Pembunuhan yang dilakukan oleh AR (19) terhadap AA (14), Sabtu (6/10/2018), membuka mata bahwa kekerasan masih teramat mudah membayangi anak-anak. Nyawa AA harus dihilangkan demi sebuah telepon genggam. Oleh pelaku, hasil penjualan telepon genggam dipakai untuk membeli narkoba.
AA, siswa MTs Al Hidayah Depok, adalah seorang anak yang dikenal pendiam. Ia tinggal bersama ayah dan ibunya di RW 01 Kelurahan Cinangka, Kecamatan Sawangan, Kota Depok. Sehari-hari, lingkungannya AA hanyalah sekolah, rumah, dan sesekali bermain di lingkungan dekat rumah.
“Kalau orang-orang ditanya, semua tidak pernah menyangka anak saya akan jadi korban. Dia tidak pernah punya musuh. Sama orang baik, tidak pernah buat masalah apapun. Kalau punya keinginan juga tidak pernah bilang,” tutur Sumarno (48), ayah AA, dua hari setelah jasad anaknya ditemukan penuh luka di tepi Kali Ciputat.
Dalam konferensi pers yang digelar Polresta Depok, terungkap bahwa AR yang mengenal baik korban, menginginkan telepon genggam baru milik AA. AR mengaku butuh uang.
Polisi juga mengungkap bahwa AR adalah pengguna narkoba. Ia membutuhkan uang untuk membeli narkoba.
Belum melindungi
Kasus AA ini menunjukkan bahwa anak rentan menjadi korban. Di Kota Depok, AA bukan satu-satunya anak yang menjadi korban kekerasan. Kasus kekerasan anak pernah terjadi dalam berbagai bentuk.
Sebut saja kejahatan seksual yang dilakukan seorang guru Bahasa Inggris di SDN 10 Tugu di Cimanggis, terhadap 13 siswanya (Kompas, 7 Juni 2018). Anak-anak yang menjadi korban diiming-imingi mendapat nilai bagus. Guru honorer itu diketahui melakukan kejahatan itu selama dua tahun terakhir.
Pelaksana Tugas Kepala Dinas Perlindungan Anak, Pemberdayaan Masyarakat dan Keluarga Kota Depok Erry Sriyanti mengatakan, kekerasan pada anak masih terus terjadi karena belum semua orang dewasa memahami bahwa mereka harus melindungi anak.

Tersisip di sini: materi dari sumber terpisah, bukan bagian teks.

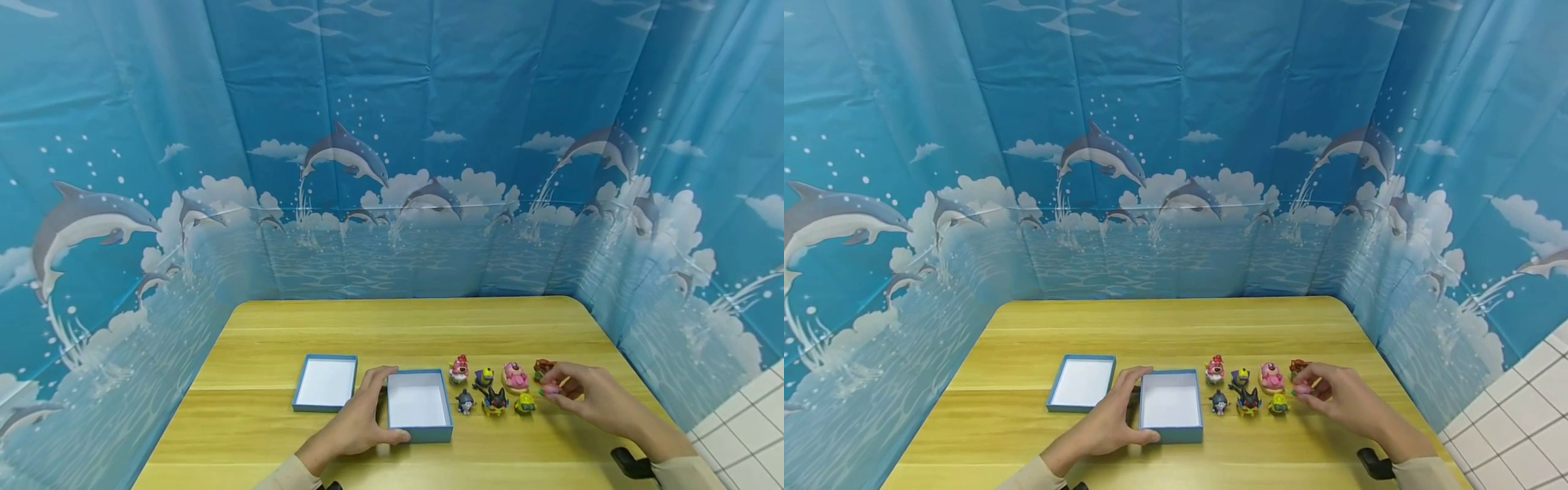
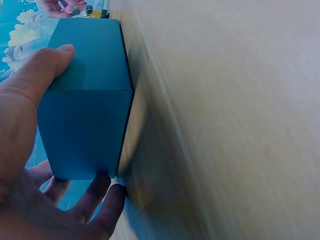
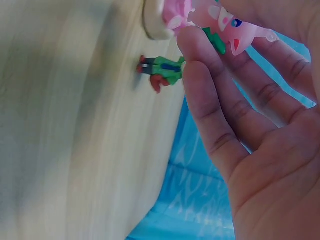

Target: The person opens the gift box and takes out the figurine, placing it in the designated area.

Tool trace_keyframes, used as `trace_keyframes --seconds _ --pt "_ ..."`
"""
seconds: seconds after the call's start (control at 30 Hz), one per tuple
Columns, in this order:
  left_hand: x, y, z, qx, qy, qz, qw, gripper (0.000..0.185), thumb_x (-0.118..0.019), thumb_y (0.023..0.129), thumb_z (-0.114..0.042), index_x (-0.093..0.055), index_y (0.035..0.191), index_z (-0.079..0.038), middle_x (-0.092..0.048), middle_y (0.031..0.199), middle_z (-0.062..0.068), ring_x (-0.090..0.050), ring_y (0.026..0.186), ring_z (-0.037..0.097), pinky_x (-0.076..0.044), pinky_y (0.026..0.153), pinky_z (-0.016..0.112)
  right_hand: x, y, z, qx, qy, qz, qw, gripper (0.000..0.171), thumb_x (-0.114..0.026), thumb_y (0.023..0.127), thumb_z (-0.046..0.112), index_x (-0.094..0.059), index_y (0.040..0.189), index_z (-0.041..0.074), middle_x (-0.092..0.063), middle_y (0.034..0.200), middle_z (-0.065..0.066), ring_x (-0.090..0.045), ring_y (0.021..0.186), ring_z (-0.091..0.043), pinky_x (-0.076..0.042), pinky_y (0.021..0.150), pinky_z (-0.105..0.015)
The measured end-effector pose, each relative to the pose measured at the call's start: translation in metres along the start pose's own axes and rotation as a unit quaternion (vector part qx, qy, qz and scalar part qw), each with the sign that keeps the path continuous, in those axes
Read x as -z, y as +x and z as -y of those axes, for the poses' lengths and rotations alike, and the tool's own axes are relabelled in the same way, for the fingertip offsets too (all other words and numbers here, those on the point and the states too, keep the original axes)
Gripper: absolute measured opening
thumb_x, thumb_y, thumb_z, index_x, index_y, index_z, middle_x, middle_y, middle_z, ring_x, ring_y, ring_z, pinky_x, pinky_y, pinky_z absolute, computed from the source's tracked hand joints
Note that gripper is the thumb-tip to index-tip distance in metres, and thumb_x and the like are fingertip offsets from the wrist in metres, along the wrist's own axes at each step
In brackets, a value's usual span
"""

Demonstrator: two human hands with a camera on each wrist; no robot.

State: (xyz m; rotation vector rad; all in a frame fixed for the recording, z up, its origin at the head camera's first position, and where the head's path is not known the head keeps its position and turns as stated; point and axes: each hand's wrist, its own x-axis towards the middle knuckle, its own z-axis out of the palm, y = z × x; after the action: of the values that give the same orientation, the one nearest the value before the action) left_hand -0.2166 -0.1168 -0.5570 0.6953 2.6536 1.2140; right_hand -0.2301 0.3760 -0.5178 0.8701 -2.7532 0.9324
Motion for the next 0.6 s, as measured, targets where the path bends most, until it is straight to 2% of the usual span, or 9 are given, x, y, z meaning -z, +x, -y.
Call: trace_keyframes --seconds 0.13,0.3,0.6 --pt "0.0 -0.001 0.0 0.001 0.002 0.003 1.0 0.12 -0.099 0.093 -0.054 -0.029 0.183 -0.02 -0.035 0.184 0.012 -0.056 0.158 0.038 -0.054 0.126 0.067 -0.003 -0.003 -0.008 0.004 -0.002 0.005 1.0 0.018 -0.087 0.103 0.002 -0.082 0.118 0.011 -0.086 0.104 0.002 -0.078 0.086 -0.002 -0.067 0.072 -0.025" --pt "0.0 0.001 0.001 0.001 0.002 0.003 1.0 0.12 -0.099 0.093 -0.055 -0.029 0.183 -0.019 -0.036 0.184 0.012 -0.055 0.158 0.037 -0.053 0.127 0.066 -0.006 -0.005 -0.016 0.001 -0.005 0.01 1.0 0.015 -0.088 0.104 0.006 -0.083 0.118 0.008 -0.086 0.103 -0.005 -0.076 0.086 0.002 -0.067 0.072 -0.024" --pt "0.0 0.002 0.003 0.008 0.0 0.004 1.0 0.121 -0.099 0.092 -0.057 -0.028 0.183 -0.02 -0.035 0.184 0.011 -0.055 0.16 0.037 -0.052 0.128 0.066 -0.01 -0.008 -0.024 -0.022 -0.005 0.021 1.0 0.014 -0.09 0.103 0.009 -0.084 0.115 0.009 -0.086 0.103 -0.003 -0.075 0.087 0.003 -0.067 0.073 -0.024"
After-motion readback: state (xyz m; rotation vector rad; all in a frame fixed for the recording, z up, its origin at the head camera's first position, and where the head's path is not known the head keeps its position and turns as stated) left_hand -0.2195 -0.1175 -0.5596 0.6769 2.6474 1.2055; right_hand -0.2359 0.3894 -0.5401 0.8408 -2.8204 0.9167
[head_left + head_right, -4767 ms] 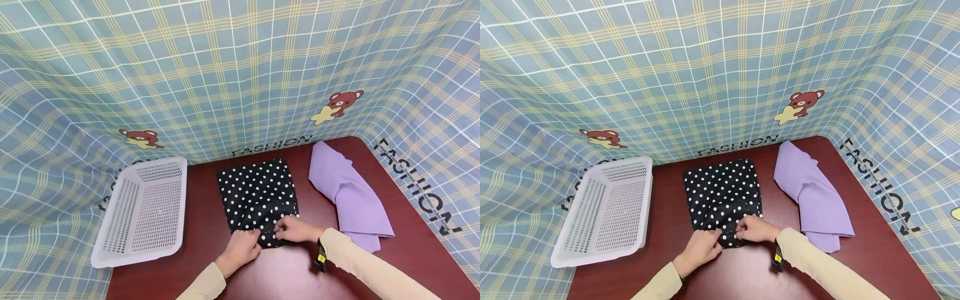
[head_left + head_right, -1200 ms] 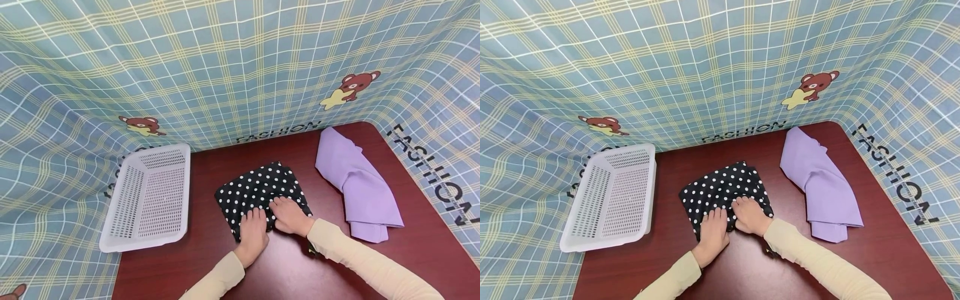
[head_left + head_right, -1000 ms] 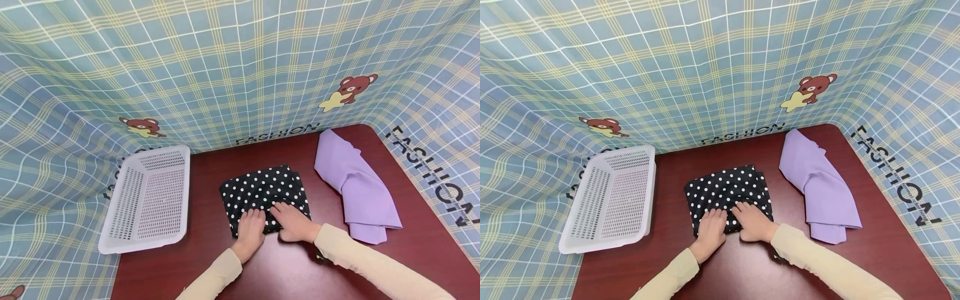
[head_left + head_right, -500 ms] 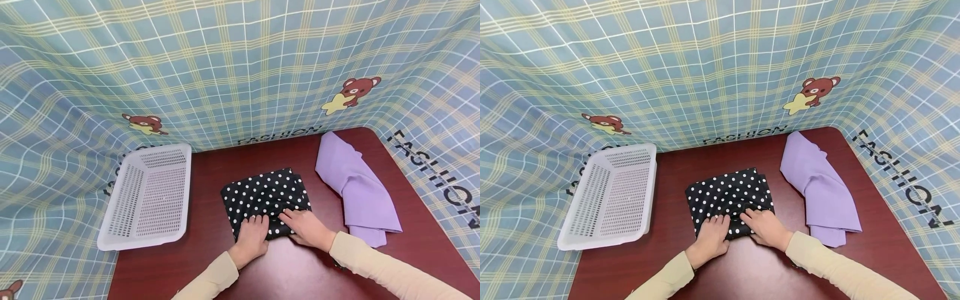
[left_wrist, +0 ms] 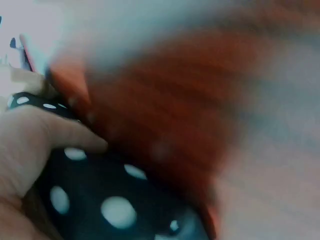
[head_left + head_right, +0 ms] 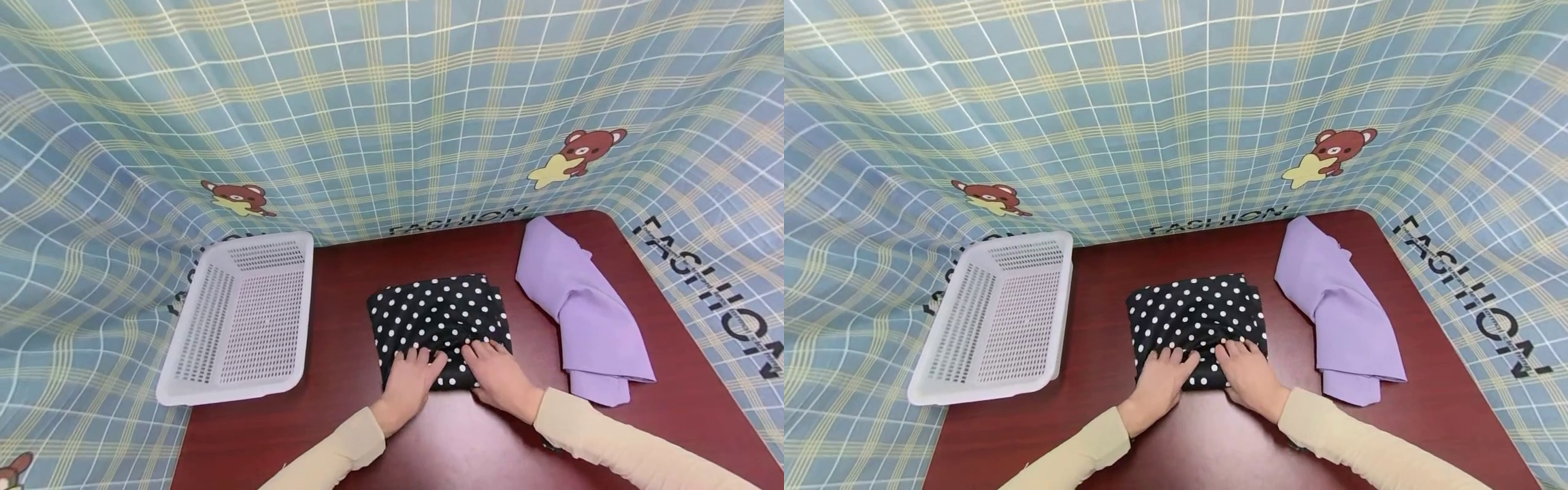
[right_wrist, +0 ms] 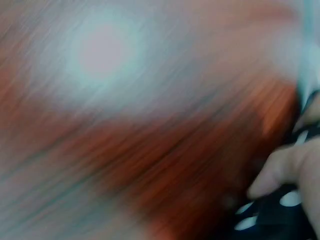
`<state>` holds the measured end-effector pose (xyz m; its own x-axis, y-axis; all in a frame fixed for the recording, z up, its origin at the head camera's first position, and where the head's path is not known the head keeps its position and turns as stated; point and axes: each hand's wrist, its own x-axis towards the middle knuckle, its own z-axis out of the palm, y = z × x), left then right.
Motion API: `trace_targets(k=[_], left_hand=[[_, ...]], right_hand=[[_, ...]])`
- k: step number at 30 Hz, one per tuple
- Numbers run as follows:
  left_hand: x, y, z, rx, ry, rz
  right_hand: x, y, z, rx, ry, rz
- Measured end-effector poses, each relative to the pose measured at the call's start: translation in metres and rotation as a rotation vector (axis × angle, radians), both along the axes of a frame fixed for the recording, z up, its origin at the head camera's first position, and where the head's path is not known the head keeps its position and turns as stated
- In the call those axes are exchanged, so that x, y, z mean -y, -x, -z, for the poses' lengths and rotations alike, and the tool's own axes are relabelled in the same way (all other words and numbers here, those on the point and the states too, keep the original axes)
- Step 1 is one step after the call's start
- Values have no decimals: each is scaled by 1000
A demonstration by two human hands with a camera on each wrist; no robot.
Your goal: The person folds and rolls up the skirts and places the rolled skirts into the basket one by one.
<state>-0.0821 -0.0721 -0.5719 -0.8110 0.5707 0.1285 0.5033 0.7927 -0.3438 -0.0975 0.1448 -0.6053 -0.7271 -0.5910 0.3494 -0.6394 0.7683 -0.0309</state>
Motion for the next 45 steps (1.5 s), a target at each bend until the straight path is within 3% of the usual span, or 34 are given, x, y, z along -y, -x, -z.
trace_targets(k=[4, 10, 12, 14, 17, 19, 24, 26, 29, 33, 36, 39, 45], left_hand=[[-3, 3, -2, 40, -30, -33], [-7, 4, 7, 74, -210, -48], [-9, 7, 10, 81, -245, -43], [-10, 11, 13, 115, -259, -38], [-11, 18, 13, 199, -272, -50], [-10, 24, 11, 267, -269, -69], [-8, 35, -2, 479, -272, -124], [-9, 35, -5, 523, -286, -150], [-13, 27, -2, 442, -278, -186], [-21, 0, 11, 177, -166, -172], [-23, -12, 18, 46, -60, -157], [-21, -6, 19, 32, -25, -152], [-20, 14, 12, 158, -66, -119]], right_hand=[[5, -1, -8, 1, -49, 72], [0, 10, -18, 172, -28, 46], [-2, 8, -21, 158, -37, 45], [-4, 3, -23, 85, -54, 49], [-3, -8, -23, -62, -79, 68], [-1, -12, -19, -95, -63, 72], [0, -5, -6, 22, 43, 69], [0, 1, -1, 62, 76, 62], [0, 11, 3, 91, 101, 50], [5, 23, 4, 169, 128, 53], [11, 30, -1, 274, 133, 65], [14, 37, -8, 338, 117, 68], [7, 36, -12, 355, 101, 63]])
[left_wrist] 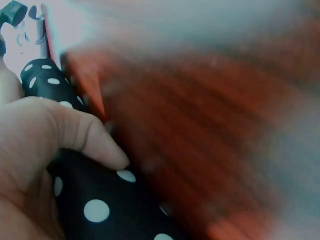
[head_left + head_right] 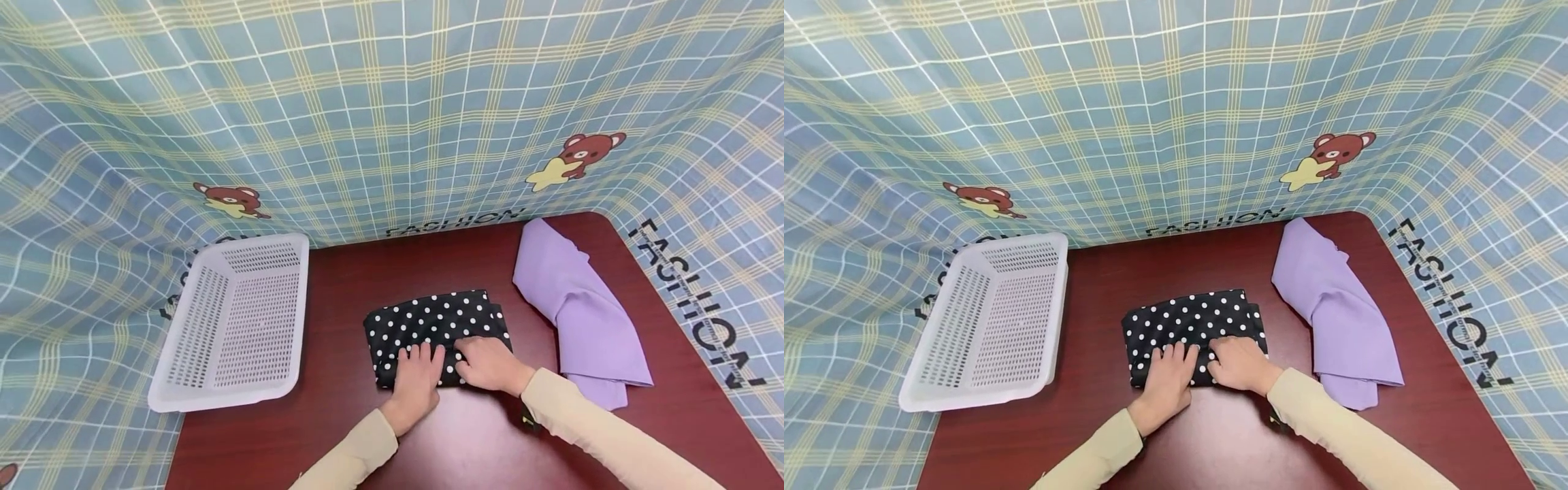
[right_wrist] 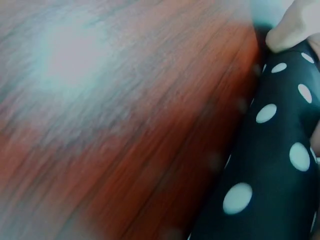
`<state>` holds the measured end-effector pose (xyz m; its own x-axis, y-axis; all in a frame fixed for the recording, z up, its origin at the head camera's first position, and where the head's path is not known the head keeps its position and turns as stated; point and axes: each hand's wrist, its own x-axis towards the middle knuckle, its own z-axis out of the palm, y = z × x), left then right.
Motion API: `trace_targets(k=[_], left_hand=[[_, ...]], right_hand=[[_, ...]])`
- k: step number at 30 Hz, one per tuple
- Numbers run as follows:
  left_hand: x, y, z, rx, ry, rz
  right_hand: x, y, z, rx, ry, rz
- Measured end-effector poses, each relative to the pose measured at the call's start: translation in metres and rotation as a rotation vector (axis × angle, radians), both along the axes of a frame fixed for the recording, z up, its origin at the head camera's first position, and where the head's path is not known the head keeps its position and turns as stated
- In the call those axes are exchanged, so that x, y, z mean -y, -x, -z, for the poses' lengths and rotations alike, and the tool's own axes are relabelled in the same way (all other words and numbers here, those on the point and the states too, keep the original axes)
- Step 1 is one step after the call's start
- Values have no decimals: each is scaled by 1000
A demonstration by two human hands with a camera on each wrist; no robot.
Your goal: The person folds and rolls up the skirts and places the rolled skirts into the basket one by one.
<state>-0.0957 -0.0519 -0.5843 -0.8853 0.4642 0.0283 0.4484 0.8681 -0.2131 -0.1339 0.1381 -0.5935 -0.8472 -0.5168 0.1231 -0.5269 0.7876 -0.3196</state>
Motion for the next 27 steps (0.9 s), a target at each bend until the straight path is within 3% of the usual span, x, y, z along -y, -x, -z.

Sosialisasi mengenai hal itu, menurut Erry, sudah dan terus dilakukan namun belum maksimal.
Depok, kata Erry, memiliki program sekolah ramah anak, kelurahan ramah anak hingga RW ramah anak. “Seluruh aspek kehidupan seharusnya tersentuh sehingga ramah anak. Namun memang semuanya membutuhkan waktu,” ujarnya.
RW ramah anak, misalnya, baru terbentuk 236 RW dari total 908 RW yang ada di Depok. Padahal RW merupakan lingkungan tempat tinggal yang paling dekat dengan anak yang diharapkan mampu menyentuh hingga keluarga.
Di sisi lain, Depok memiliki predikat kota layak anak (KLA) tingkat Nindya, yang dianugerahkan oleh Kementerian Pemberdayaan Perempuan dan Perlindungan Anak. Empat level dalam KLA yaitu pratama, madya, nindya, dan yang tertinggi adalah utama.
Wakil Ketua Komisi Perlindungan Anak Indonesia (KPAI) Rita Pranawati mengatakan, sebenarnya di Indonesia belum ada satu pun kota yang layak anak. Pemghargaan KLA dibuat untuk mendorong setiap daerah menjamin terrpenuhinya kebutuhan anak, termasuk perlindungan.
Pada kenyataannya, banyak terjadi predikat KLA hanya sebatas artifisial, hanya nampak di luar, belum sampai menyentuh hingga ke dasar, yaitu menginternalisasi pentingnya memenuhi hak anak dan melindungi anak hingga di tingkat keluarga.
“Seharusnya penghargaan KLA yang diterima berdampak signifikan terhadap berkurangnya kasus kekerasan pada anak. KLA bukan hanya saat ada penilaian saja,” ungkap Rita.
Bentuk kota yang layak untuk anak juga bisa terlihat di bidang kesehatan. Ia mencontohkan, masih ada 9.000 balita di Depok yang stunting atau pendek karena kurang gizi.
KLA harus menjadi kesadaran negara hadir untuk melindungi anak, bukan semata demi penghargaaan. Lebih jauh dari itu, negara berkewajiban menyediakan lingkungan yang layak anak sebenar-benarnya.